Alberta incidentally saved B.C.’s butt last year when a mussel infested boat was headed to the Shuswap.

It had successfully passed through a Montana border crossing and was caught by one of Alberta’s three sniffer dogs before it reached B.C.

It seems the federal government is dragging its feet when it comes to coughing up some dough to help prevent an invasive mussel problem in B.C. (Penticton Western News, Feb, 7, Ottawa asked to commit to mussel prevention). Members of the Okanagan Basin Water Board are again asking the federal government to speed up some monetary assistance.

Government can be as slow as molasses when it comes to the distribution of money. If we go through another season without adequate protection it will be a miracle if we remain mussel free. So what can we do?
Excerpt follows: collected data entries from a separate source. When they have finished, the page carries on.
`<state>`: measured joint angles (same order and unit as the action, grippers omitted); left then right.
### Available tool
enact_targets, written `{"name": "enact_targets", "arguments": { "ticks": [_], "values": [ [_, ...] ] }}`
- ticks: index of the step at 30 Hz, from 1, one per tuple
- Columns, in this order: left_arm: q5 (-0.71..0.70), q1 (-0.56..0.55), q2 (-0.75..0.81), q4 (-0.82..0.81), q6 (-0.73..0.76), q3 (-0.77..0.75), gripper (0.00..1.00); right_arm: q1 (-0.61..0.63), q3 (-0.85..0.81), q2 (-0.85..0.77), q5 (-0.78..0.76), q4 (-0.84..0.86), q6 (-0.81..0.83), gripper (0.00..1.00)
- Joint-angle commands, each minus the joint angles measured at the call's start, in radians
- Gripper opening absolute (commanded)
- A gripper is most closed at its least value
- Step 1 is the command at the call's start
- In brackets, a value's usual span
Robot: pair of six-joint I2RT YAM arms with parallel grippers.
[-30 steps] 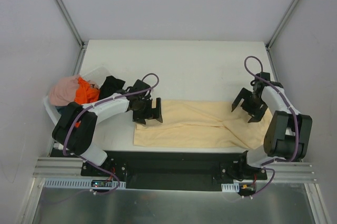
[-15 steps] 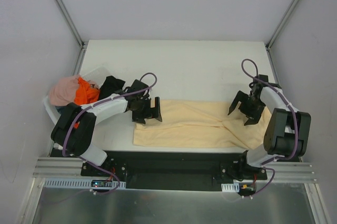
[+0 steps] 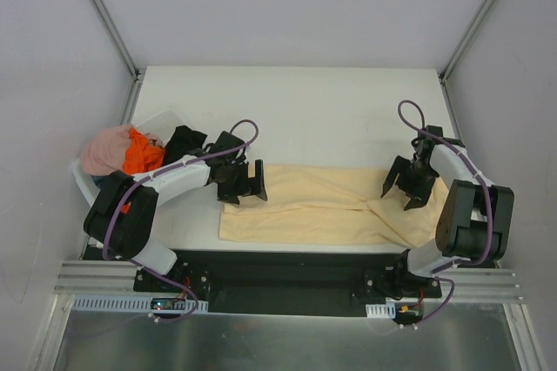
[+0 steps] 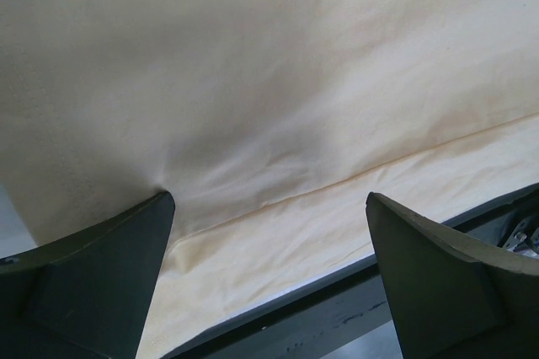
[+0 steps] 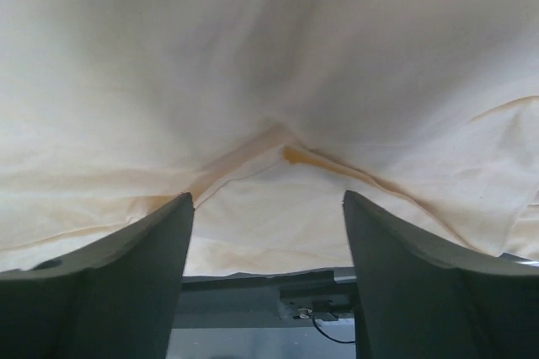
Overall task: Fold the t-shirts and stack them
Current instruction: Fold the other side of the tshirt into a rectangle
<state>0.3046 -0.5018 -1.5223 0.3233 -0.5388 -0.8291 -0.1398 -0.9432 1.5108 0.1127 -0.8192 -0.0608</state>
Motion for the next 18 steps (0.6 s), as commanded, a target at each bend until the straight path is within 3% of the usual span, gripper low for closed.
{"name": "enact_targets", "arguments": {
  "ticks": [1, 5, 8, 9, 12, 18],
  "values": [
    [-0.036, 0.014, 0.025, 0.022, 0.014, -0.010, 0.99, -0.003, -0.055, 0.028, -0.076, -0.012, 0.009, 0.70],
    [-0.048, 0.014, 0.021, 0.022, 0.008, -0.011, 0.99, -0.003, -0.062, 0.054, -0.094, 0.018, -0.004, 0.65],
    [-0.056, 0.014, 0.014, 0.022, 0.008, -0.015, 0.99, -0.001, -0.071, 0.075, -0.081, 0.035, -0.008, 0.54],
    [-0.058, 0.014, 0.013, 0.022, 0.007, -0.016, 0.99, -0.001, -0.072, 0.083, -0.074, 0.035, -0.011, 0.45],
    [-0.061, 0.016, 0.019, 0.022, 0.000, -0.013, 0.99, 0.003, -0.071, 0.092, -0.071, 0.026, -0.016, 0.33],
    [-0.061, 0.017, 0.024, 0.022, -0.001, -0.008, 0.99, 0.006, -0.054, 0.069, -0.091, 0.015, -0.022, 0.18]
  ]
}}
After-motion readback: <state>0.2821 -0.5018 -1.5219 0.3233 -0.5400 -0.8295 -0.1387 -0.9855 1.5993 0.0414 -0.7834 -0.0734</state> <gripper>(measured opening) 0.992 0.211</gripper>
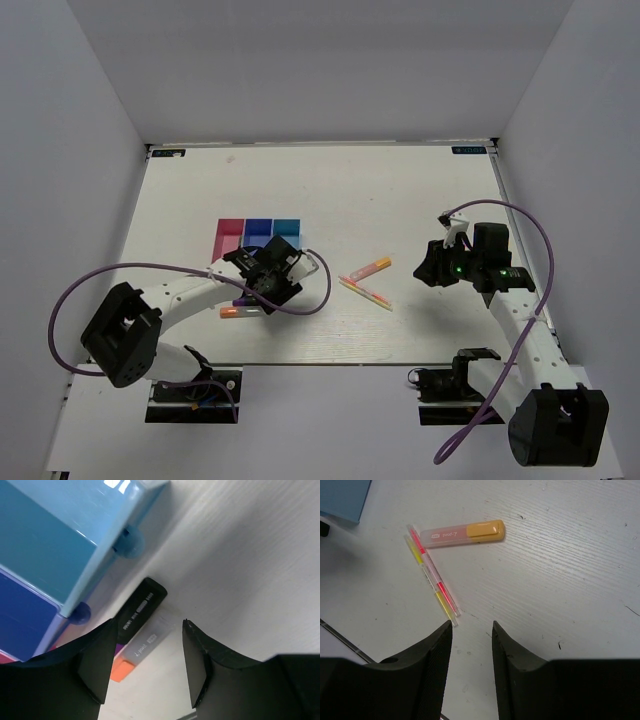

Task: Sort the stationery into containers
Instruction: Pick up the pen from the center of the board.

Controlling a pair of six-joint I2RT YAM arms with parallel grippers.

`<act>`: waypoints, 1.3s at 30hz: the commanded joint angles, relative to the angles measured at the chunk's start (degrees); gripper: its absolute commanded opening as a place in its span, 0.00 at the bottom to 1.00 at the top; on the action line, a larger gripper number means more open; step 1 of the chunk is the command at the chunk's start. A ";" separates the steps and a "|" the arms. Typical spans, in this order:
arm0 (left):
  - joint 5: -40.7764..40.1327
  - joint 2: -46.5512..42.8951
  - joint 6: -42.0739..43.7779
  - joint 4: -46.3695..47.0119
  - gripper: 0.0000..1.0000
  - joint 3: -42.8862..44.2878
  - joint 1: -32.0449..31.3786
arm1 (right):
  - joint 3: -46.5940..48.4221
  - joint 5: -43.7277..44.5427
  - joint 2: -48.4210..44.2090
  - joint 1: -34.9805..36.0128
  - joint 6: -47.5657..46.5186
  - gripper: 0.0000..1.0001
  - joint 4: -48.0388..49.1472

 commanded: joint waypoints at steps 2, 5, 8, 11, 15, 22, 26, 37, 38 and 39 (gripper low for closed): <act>-1.37 -1.70 3.44 4.39 0.64 -1.10 0.46 | 2.51 -1.24 0.38 0.18 -0.43 0.41 -0.75; 0.73 -1.96 4.06 5.97 0.64 -2.77 1.69 | 2.51 -1.32 0.47 0.00 -0.35 0.41 -0.66; 2.94 -1.62 4.50 6.50 0.62 -3.21 2.74 | 2.60 -1.15 0.38 0.09 -0.26 0.41 -0.75; 4.52 -1.00 4.50 7.02 0.62 -3.56 4.15 | 2.51 -1.24 0.29 0.27 -0.34 0.41 -0.92; 5.75 0.14 5.03 7.99 0.61 -4.35 5.29 | 2.60 -1.32 0.29 0.27 -0.34 0.41 -0.75; 8.65 2.43 4.41 7.38 0.52 -4.79 5.91 | 2.78 -1.33 -0.15 0.09 -0.17 0.41 -1.01; 9.01 2.61 4.06 6.42 0.48 -5.23 4.16 | 2.78 -1.41 -0.50 0.09 -0.17 0.41 -1.19; 9.71 2.95 0.11 5.71 0.46 -4.09 -3.58 | 2.78 -1.68 -1.20 0.27 -0.17 0.41 -0.93; 9.88 3.13 -0.07 5.80 0.46 -3.92 -3.76 | 2.78 -1.59 -1.29 0.27 -0.08 0.41 -1.19; 9.80 3.92 -0.51 5.88 0.46 -3.83 -3.93 | 2.78 -1.41 -1.38 0.09 -0.08 0.41 -1.19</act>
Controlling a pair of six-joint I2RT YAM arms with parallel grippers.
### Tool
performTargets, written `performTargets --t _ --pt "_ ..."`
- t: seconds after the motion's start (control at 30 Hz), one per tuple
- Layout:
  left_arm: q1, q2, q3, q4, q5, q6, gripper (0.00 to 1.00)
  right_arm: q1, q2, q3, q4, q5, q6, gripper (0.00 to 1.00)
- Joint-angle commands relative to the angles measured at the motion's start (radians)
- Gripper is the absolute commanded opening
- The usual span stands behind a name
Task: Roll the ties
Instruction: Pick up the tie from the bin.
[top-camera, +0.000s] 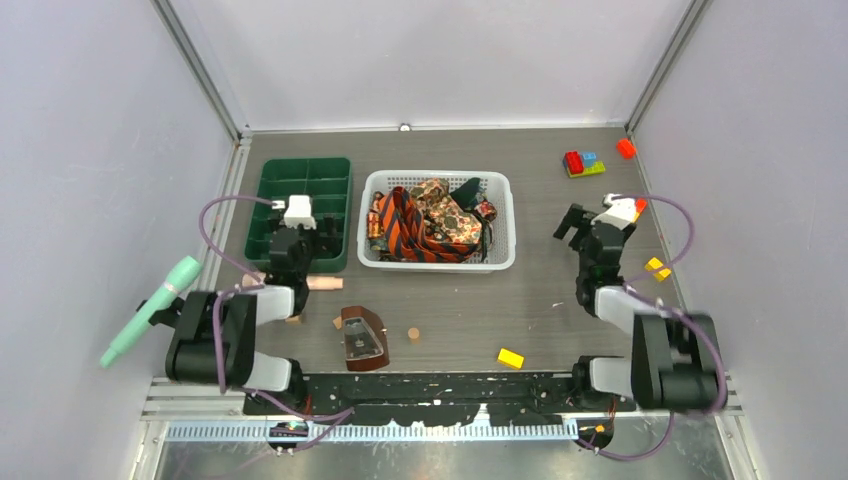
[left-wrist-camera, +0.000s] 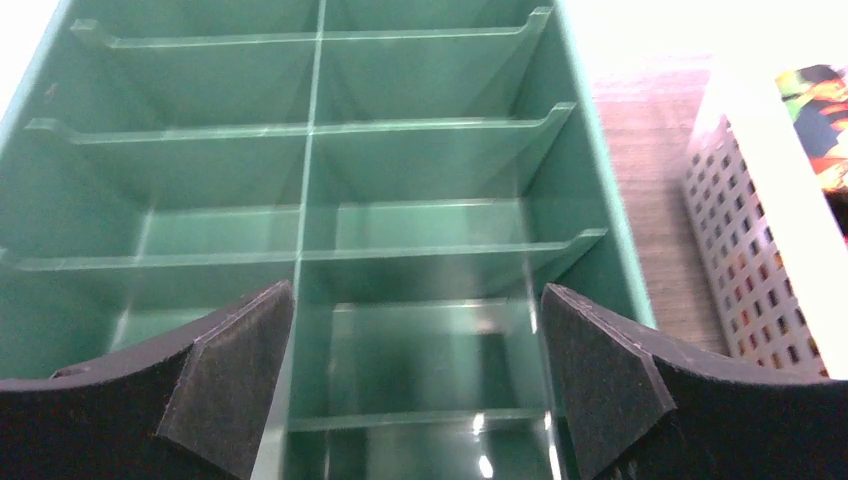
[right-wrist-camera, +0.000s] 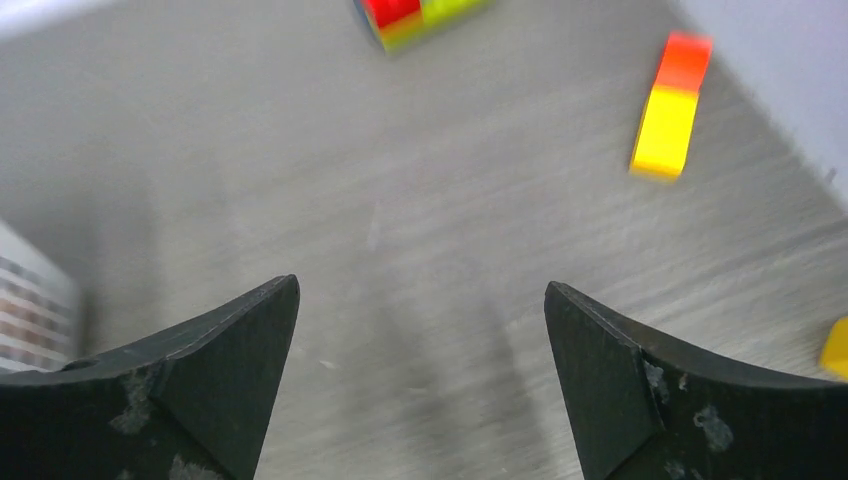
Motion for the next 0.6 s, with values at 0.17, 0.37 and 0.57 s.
performTargets --t 0.17,0.37,0.57 --pt "-0.039 -0.467 0.236 -0.784 -0.288 -0.234 0.99 -0.001 -0.461 0.268 -0.574 0.155 0.366 1.0" --pt "-0.038 -0.546 0.507 -1.176 -0.217 -0.359 0.99 -0.001 -0.398 0.641 -1.082 0.062 0.418 1.0" --pt "-0.014 -0.527 0.631 -1.328 -0.104 -0.445 0.99 -0.001 -0.302 0.813 -1.204 -0.314 0.4 1.0"
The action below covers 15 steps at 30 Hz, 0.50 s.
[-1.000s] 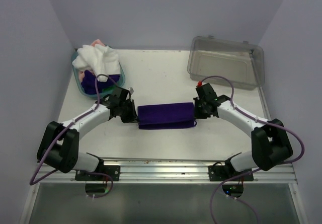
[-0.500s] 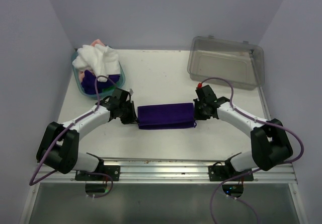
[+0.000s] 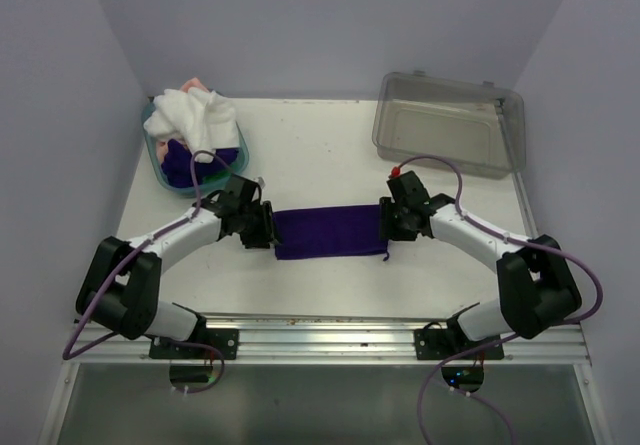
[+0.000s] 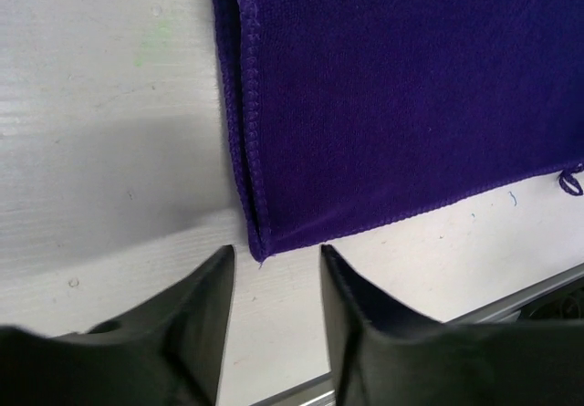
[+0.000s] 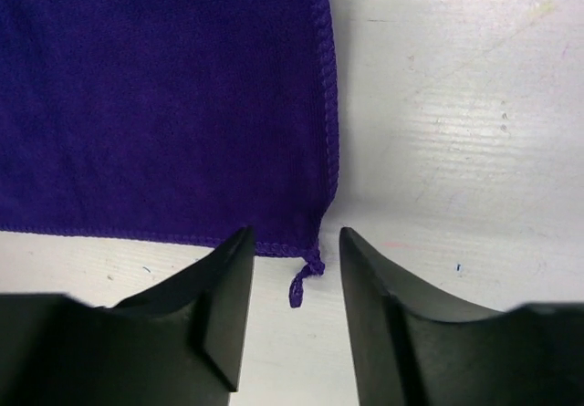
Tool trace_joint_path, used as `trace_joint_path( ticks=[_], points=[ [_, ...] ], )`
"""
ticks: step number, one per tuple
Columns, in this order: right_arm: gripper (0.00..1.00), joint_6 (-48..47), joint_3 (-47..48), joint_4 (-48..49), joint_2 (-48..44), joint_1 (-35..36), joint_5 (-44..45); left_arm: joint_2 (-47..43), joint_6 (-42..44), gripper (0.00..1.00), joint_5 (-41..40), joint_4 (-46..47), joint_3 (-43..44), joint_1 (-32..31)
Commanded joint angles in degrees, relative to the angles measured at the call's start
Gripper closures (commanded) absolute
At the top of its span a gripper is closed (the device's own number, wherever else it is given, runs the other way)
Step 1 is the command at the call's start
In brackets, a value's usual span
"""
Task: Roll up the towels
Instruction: Fold the towel
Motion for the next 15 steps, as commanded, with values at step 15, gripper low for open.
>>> trace_joint_path(
  ticks=[15],
  points=[
    [0.84,-1.6,13.3,0.3,7.9,-0.4,2.6,7.3,0.9,0.7,-1.0,2.1,14.1,-1.7]
  ],
)
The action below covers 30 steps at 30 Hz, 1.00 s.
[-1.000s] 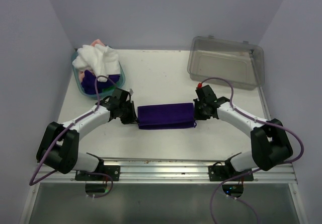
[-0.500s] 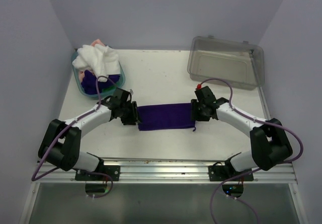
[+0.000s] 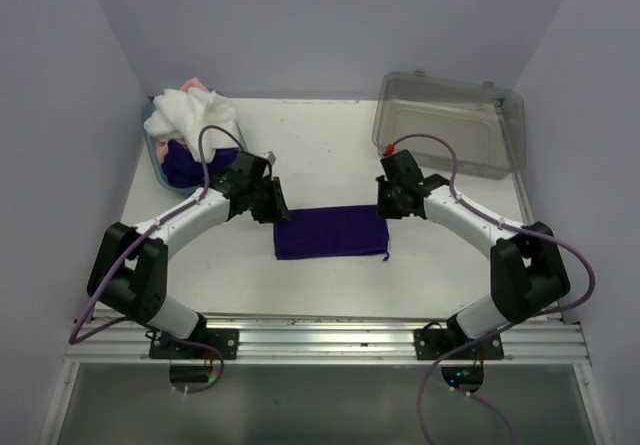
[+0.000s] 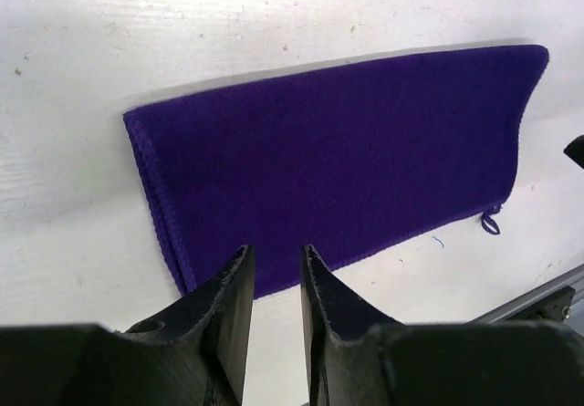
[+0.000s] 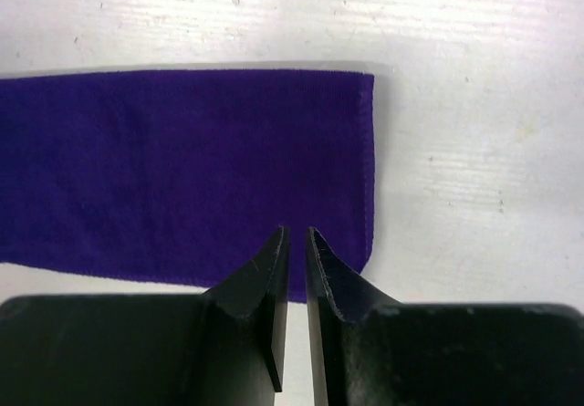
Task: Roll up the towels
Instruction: Fold the towel
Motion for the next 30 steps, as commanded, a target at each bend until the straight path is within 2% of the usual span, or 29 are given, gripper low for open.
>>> trace_joint_path(
  ticks=[1,9,13,17,21,23,28,30],
  points=[
    [0.84,-1.4,5.4,1.6,5.2,-0.5,1.0,3.9,1.1,0.71,0.8,3.2,2.8,-0.3],
    [0.96,-4.1,12.3,2.0,17.0,-3.2,0.0,13.9,1.7,0.72,-0.1,4.3,5.8,0.1],
    [1.0,-4.2,9.6,3.3,19.2,-4.3,0.3,19.0,2.5,0.72,-0.3,3.6,8.7,1.2],
    [1.0,-2.5,4.4,5.4,19.1,-4.4,-0.6,24.9,3.8,0.72,-0.8,1.7,15.2,1.8],
    [1.0,1.3,-4.8,7.5,11.2,-3.7,-2.2,30.5,5.0,0.72,-0.4,0.4,21.8,1.7],
    [1.0,4.7,-13.0,8.0,5.8,-0.6,-2.9,34.6,6.0,0.72,0.3,0.1,26.8,1.6],
    [1.0,14.4,-18.6,5.3,-3.4,9.6,-2.1,43.5,9.1,0.72,0.0,-5.9,41.2,0.4],
    [1.0,15.7,-18.4,3.9,-6.7,12.6,-1.6,43.8,10.3,0.71,-0.7,-7.8,43.8,-0.1]
  ],
)
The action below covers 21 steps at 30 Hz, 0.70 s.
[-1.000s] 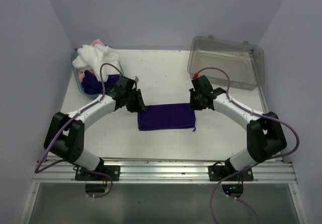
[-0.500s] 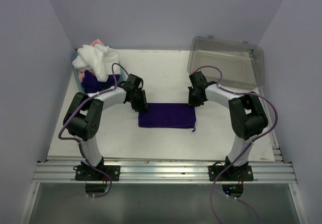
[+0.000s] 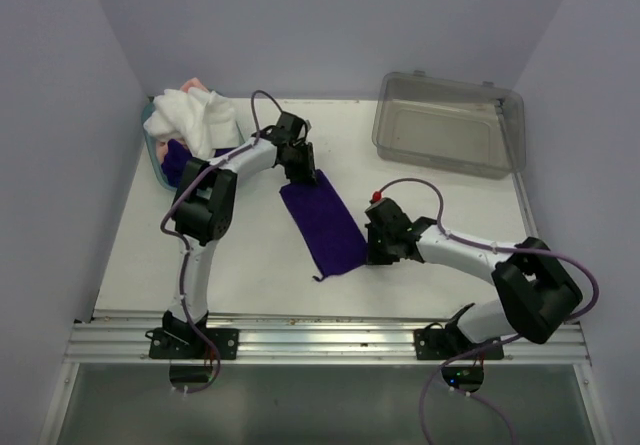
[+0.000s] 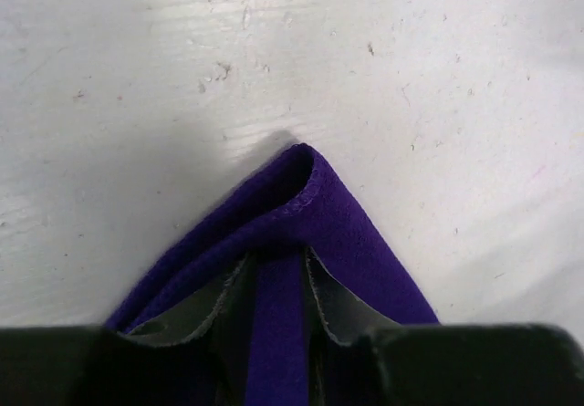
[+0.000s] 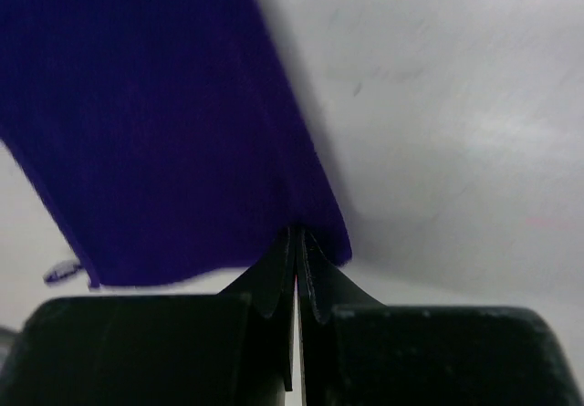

Well, Penticton council could get organized and present a viable plan at Southern Interior Local Government Association when they get together to present their annual resolutions to be presented at the annual UBCM. But more importantly they can act on their own. Ask SILGA to relegate a half a day to this problem and come up with a workable solution to control our watershed area. They should invite relevant ministers and federal MPs and provincial MLAs to attend this meeting.

Here are some ideas:

— All boats must be registered and a sticker placed on their windshield saying they have been cleared of mussels. Boaters should be discouraged from taking their boats out of province. This would be an annual pass that would have to be renewed each year. Needless to say it would be expected to be self paying.

— According to an Alberta spokesperson, it costs $25,000 to train a dog and their handler versus the estimate to mitigate an invasive mussel infestation would be $75 million annually.

— Marinas must oversee the requirement for stickers at their boat launches. All public boat launches that are unmanned must be closed until a solution is found to deal with them. Expecting boaters to self inspect when trained boarder guards miss infestations is unacceptable.

Sounds drastic, I know, but unless adequate protection is taken, you can say goodbye to our tourist industry. No one wants to visit a mussel infested lake. No taxpayer wants to pay millions annually to clean the mussels off of water intake pipes that we use to supply us with the daily water we use.